### Problem requirements
Copy the lines below exactly. No picture goes into the copy.

### Source data

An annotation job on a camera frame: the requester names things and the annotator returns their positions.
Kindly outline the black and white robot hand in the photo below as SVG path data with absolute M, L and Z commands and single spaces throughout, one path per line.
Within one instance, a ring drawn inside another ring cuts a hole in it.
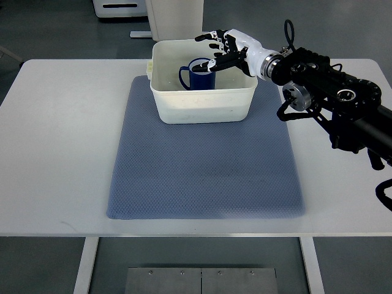
M 197 42 L 204 40 L 212 41 L 209 47 L 216 52 L 214 59 L 194 67 L 197 72 L 218 72 L 237 67 L 248 77 L 270 79 L 268 66 L 279 53 L 263 48 L 253 37 L 236 29 L 218 29 L 195 37 Z

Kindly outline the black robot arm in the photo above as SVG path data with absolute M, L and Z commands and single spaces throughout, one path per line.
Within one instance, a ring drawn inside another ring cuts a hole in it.
M 285 20 L 288 47 L 269 58 L 262 73 L 282 87 L 281 121 L 313 118 L 328 133 L 331 147 L 351 153 L 367 150 L 374 170 L 391 164 L 391 110 L 372 81 L 342 71 L 330 58 L 295 48 L 294 26 Z

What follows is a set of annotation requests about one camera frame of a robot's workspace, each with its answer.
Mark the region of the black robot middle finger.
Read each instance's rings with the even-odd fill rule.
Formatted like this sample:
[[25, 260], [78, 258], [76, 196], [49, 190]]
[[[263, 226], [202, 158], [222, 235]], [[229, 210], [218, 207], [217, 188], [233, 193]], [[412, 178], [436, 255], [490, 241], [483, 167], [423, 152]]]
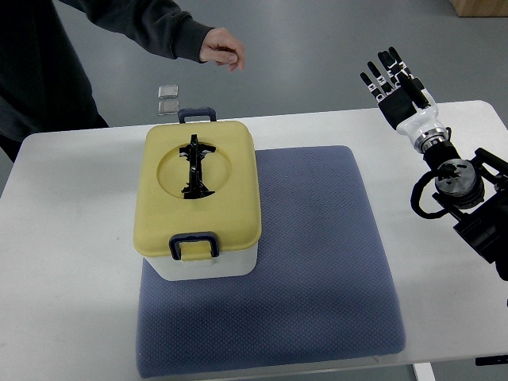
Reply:
[[378, 58], [380, 63], [383, 65], [385, 71], [387, 72], [391, 82], [394, 84], [395, 88], [399, 88], [401, 85], [398, 81], [398, 74], [394, 75], [392, 70], [396, 68], [396, 62], [390, 56], [388, 50], [382, 51], [378, 53]]

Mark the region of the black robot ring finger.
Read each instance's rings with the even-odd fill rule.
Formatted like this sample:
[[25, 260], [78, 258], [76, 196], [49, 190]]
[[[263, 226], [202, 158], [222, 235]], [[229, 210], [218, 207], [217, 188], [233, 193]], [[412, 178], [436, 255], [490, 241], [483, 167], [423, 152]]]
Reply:
[[368, 61], [367, 66], [371, 73], [375, 76], [379, 86], [383, 90], [385, 94], [391, 94], [393, 92], [392, 85], [386, 80], [386, 78], [381, 74], [377, 66], [372, 62]]

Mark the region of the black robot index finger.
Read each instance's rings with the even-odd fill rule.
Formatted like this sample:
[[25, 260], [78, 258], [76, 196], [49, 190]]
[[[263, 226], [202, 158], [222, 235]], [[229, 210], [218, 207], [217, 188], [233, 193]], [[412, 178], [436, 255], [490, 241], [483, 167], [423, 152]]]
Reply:
[[412, 79], [413, 78], [413, 75], [410, 71], [410, 69], [408, 68], [408, 66], [406, 65], [406, 63], [402, 60], [402, 58], [400, 57], [400, 55], [398, 54], [397, 50], [394, 48], [394, 47], [389, 47], [388, 48], [388, 52], [390, 54], [390, 56], [394, 59], [394, 61], [396, 62], [396, 68], [394, 68], [392, 70], [393, 74], [394, 75], [397, 75], [398, 73], [403, 73], [404, 75], [406, 75], [408, 78]]

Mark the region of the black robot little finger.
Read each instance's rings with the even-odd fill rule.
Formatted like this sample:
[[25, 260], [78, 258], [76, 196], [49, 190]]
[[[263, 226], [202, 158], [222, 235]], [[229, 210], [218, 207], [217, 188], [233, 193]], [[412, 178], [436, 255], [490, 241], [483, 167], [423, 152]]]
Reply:
[[370, 94], [374, 97], [377, 102], [381, 102], [384, 100], [384, 93], [371, 81], [368, 75], [365, 72], [360, 73], [360, 78], [364, 82], [365, 86], [368, 88]]

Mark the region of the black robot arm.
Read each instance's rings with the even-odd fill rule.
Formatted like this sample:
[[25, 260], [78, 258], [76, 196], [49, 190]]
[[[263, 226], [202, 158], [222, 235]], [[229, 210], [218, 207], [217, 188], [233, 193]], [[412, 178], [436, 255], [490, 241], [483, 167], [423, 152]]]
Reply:
[[460, 156], [452, 130], [437, 118], [438, 108], [421, 80], [393, 47], [368, 62], [360, 78], [377, 101], [391, 128], [408, 137], [429, 170], [416, 182], [410, 206], [416, 215], [456, 219], [456, 233], [507, 279], [507, 163], [477, 148], [473, 158]]

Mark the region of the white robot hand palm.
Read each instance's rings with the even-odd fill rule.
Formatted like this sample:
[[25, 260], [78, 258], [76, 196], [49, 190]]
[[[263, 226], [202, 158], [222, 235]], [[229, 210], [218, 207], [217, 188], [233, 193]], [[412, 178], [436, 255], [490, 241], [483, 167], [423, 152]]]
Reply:
[[431, 145], [447, 141], [449, 132], [437, 120], [438, 108], [432, 95], [424, 88], [423, 95], [429, 102], [419, 108], [402, 89], [388, 96], [378, 95], [376, 101], [389, 125], [400, 135], [407, 136], [417, 152], [425, 152]]

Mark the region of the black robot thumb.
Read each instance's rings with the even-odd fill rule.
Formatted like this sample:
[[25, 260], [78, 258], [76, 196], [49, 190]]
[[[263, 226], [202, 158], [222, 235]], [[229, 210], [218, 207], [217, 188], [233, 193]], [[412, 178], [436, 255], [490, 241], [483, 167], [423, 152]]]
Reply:
[[425, 109], [430, 106], [426, 96], [424, 96], [422, 91], [416, 86], [415, 82], [408, 75], [399, 73], [398, 81], [401, 85], [401, 88], [406, 92], [416, 107], [419, 109]]

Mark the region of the person's bare hand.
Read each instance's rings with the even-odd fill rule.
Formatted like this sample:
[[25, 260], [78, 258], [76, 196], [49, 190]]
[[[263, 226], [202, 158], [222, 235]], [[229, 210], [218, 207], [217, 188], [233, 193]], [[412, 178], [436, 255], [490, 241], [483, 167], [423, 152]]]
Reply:
[[245, 68], [245, 47], [227, 29], [211, 29], [205, 36], [199, 52], [201, 62], [214, 62], [227, 66], [230, 72]]

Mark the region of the dark sleeved forearm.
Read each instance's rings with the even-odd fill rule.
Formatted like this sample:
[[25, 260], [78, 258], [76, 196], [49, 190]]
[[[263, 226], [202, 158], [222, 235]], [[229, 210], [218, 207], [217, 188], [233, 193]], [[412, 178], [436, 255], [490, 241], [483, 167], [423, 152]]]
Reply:
[[94, 25], [120, 33], [144, 50], [171, 60], [200, 63], [206, 35], [212, 29], [193, 19], [173, 1], [66, 1]]

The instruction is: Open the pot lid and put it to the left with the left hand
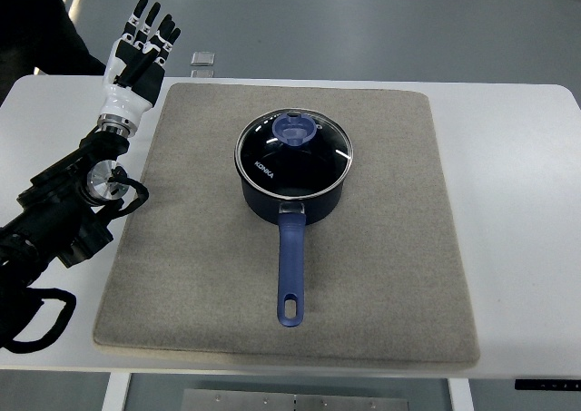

### Result for this task
An annotation job on a camera frame: the requester names things and the annotator returns their positions.
Kindly outline the black and white robot hand in the photo below as SVG path data with absolute M, L and Z commands and single spaces throughout, one path per line.
Within one instance, a ring drawn inside another ring cuts a hole in it.
M 197 42 L 204 40 L 212 41 L 209 47 L 216 52 L 214 59 L 194 67 L 197 72 L 218 72 L 237 67 L 248 77 L 270 79 L 268 66 L 279 53 L 263 48 L 253 37 L 236 29 L 218 29 L 195 37 Z

Kindly outline the black robot arm in the photo above as SVG path data with absolute M, L and Z commands and single spaces throughout, one path per line.
Within one instance, a ring drawn inside another ring cuts a hole in it.
M 285 20 L 288 47 L 269 58 L 262 73 L 282 87 L 281 121 L 313 118 L 328 133 L 331 147 L 351 153 L 367 150 L 374 170 L 391 164 L 391 110 L 372 81 L 342 71 L 330 58 L 295 48 L 294 26 Z

What follows is a set of annotation requests about one camera frame of a robot's workspace, each with its answer.
Mark the region of the black robot middle finger.
Read each instance's rings with the even-odd fill rule.
Formatted like this sample:
[[25, 260], [78, 258], [76, 196], [49, 190]]
[[[263, 226], [202, 158], [222, 235]], [[229, 210], [218, 207], [217, 188], [233, 193]], [[412, 178], [436, 255], [490, 241], [483, 167], [423, 152]]]
Reply:
[[378, 58], [380, 63], [383, 65], [385, 71], [387, 72], [391, 82], [394, 84], [395, 88], [399, 88], [401, 85], [398, 81], [398, 74], [394, 75], [392, 70], [396, 68], [396, 62], [390, 56], [388, 50], [382, 51], [378, 53]]

Mark the region of the black robot ring finger.
Read each instance's rings with the even-odd fill rule.
Formatted like this sample:
[[25, 260], [78, 258], [76, 196], [49, 190]]
[[[263, 226], [202, 158], [222, 235]], [[229, 210], [218, 207], [217, 188], [233, 193]], [[412, 178], [436, 255], [490, 241], [483, 167], [423, 152]]]
Reply:
[[368, 61], [367, 66], [371, 73], [375, 76], [379, 86], [383, 90], [385, 94], [391, 94], [393, 92], [392, 85], [386, 80], [386, 78], [381, 74], [377, 66], [372, 62]]

Mark the region of the black robot index finger.
Read each instance's rings with the even-odd fill rule.
Formatted like this sample:
[[25, 260], [78, 258], [76, 196], [49, 190]]
[[[263, 226], [202, 158], [222, 235]], [[229, 210], [218, 207], [217, 188], [233, 193]], [[412, 178], [436, 255], [490, 241], [483, 167], [423, 152]]]
Reply:
[[412, 79], [413, 78], [413, 75], [410, 71], [410, 69], [408, 68], [408, 66], [406, 65], [406, 63], [402, 60], [402, 58], [400, 57], [400, 55], [398, 54], [397, 50], [394, 48], [394, 47], [389, 47], [388, 48], [388, 52], [390, 54], [390, 56], [394, 59], [394, 61], [396, 62], [396, 68], [394, 68], [392, 70], [393, 74], [394, 75], [397, 75], [398, 73], [403, 73], [404, 75], [406, 75], [408, 78]]

Mark the region of the black robot little finger.
Read each instance's rings with the even-odd fill rule.
Formatted like this sample:
[[25, 260], [78, 258], [76, 196], [49, 190]]
[[[263, 226], [202, 158], [222, 235]], [[229, 210], [218, 207], [217, 188], [233, 193]], [[412, 178], [436, 255], [490, 241], [483, 167], [423, 152]]]
Reply:
[[370, 94], [374, 97], [377, 102], [381, 102], [384, 100], [384, 93], [371, 81], [368, 75], [365, 72], [360, 73], [360, 78], [364, 82], [365, 86], [368, 88]]

Mark the region of the black robot arm.
Read each instance's rings with the even-odd fill rule.
Formatted like this sample:
[[25, 260], [78, 258], [76, 196], [49, 190]]
[[[263, 226], [202, 158], [222, 235]], [[229, 210], [218, 207], [217, 188], [233, 193]], [[412, 178], [436, 255], [490, 241], [483, 167], [423, 152]]]
Reply:
[[460, 156], [452, 130], [437, 118], [438, 108], [421, 80], [393, 47], [368, 62], [360, 78], [377, 101], [391, 128], [408, 137], [429, 170], [416, 182], [410, 206], [416, 215], [456, 219], [456, 233], [507, 279], [507, 163], [477, 148], [473, 158]]

Mark the region of the white robot hand palm.
Read each instance's rings with the even-odd fill rule.
Formatted like this sample:
[[25, 260], [78, 258], [76, 196], [49, 190]]
[[[263, 226], [202, 158], [222, 235]], [[229, 210], [218, 207], [217, 188], [233, 193]], [[412, 178], [436, 255], [490, 241], [483, 167], [423, 152]]]
Reply:
[[431, 145], [447, 141], [449, 132], [437, 120], [438, 108], [432, 95], [424, 88], [423, 95], [429, 102], [419, 108], [402, 89], [388, 96], [378, 95], [376, 101], [389, 125], [400, 135], [407, 136], [417, 152], [425, 152]]

Mark the region of the black robot thumb.
Read each instance's rings with the even-odd fill rule.
Formatted like this sample:
[[25, 260], [78, 258], [76, 196], [49, 190]]
[[[263, 226], [202, 158], [222, 235]], [[229, 210], [218, 207], [217, 188], [233, 193]], [[412, 178], [436, 255], [490, 241], [483, 167], [423, 152]]]
Reply:
[[425, 109], [430, 106], [426, 96], [424, 96], [422, 91], [416, 86], [415, 82], [408, 75], [399, 73], [398, 81], [401, 85], [401, 88], [406, 92], [416, 107], [419, 109]]

Mark the region of the person's bare hand.
Read each instance's rings with the even-odd fill rule.
Formatted like this sample:
[[25, 260], [78, 258], [76, 196], [49, 190]]
[[[263, 226], [202, 158], [222, 235]], [[229, 210], [218, 207], [217, 188], [233, 193]], [[412, 178], [436, 255], [490, 241], [483, 167], [423, 152]]]
Reply:
[[245, 68], [245, 47], [227, 29], [211, 29], [205, 36], [199, 52], [201, 62], [214, 62], [227, 66], [230, 72]]

Mark the region of the dark sleeved forearm.
Read each instance's rings with the even-odd fill rule.
Formatted like this sample:
[[25, 260], [78, 258], [76, 196], [49, 190]]
[[[263, 226], [202, 158], [222, 235]], [[229, 210], [218, 207], [217, 188], [233, 193]], [[412, 178], [436, 255], [490, 241], [483, 167], [423, 152]]]
Reply:
[[94, 25], [120, 33], [144, 50], [171, 60], [200, 63], [206, 35], [212, 29], [193, 19], [173, 1], [66, 1]]

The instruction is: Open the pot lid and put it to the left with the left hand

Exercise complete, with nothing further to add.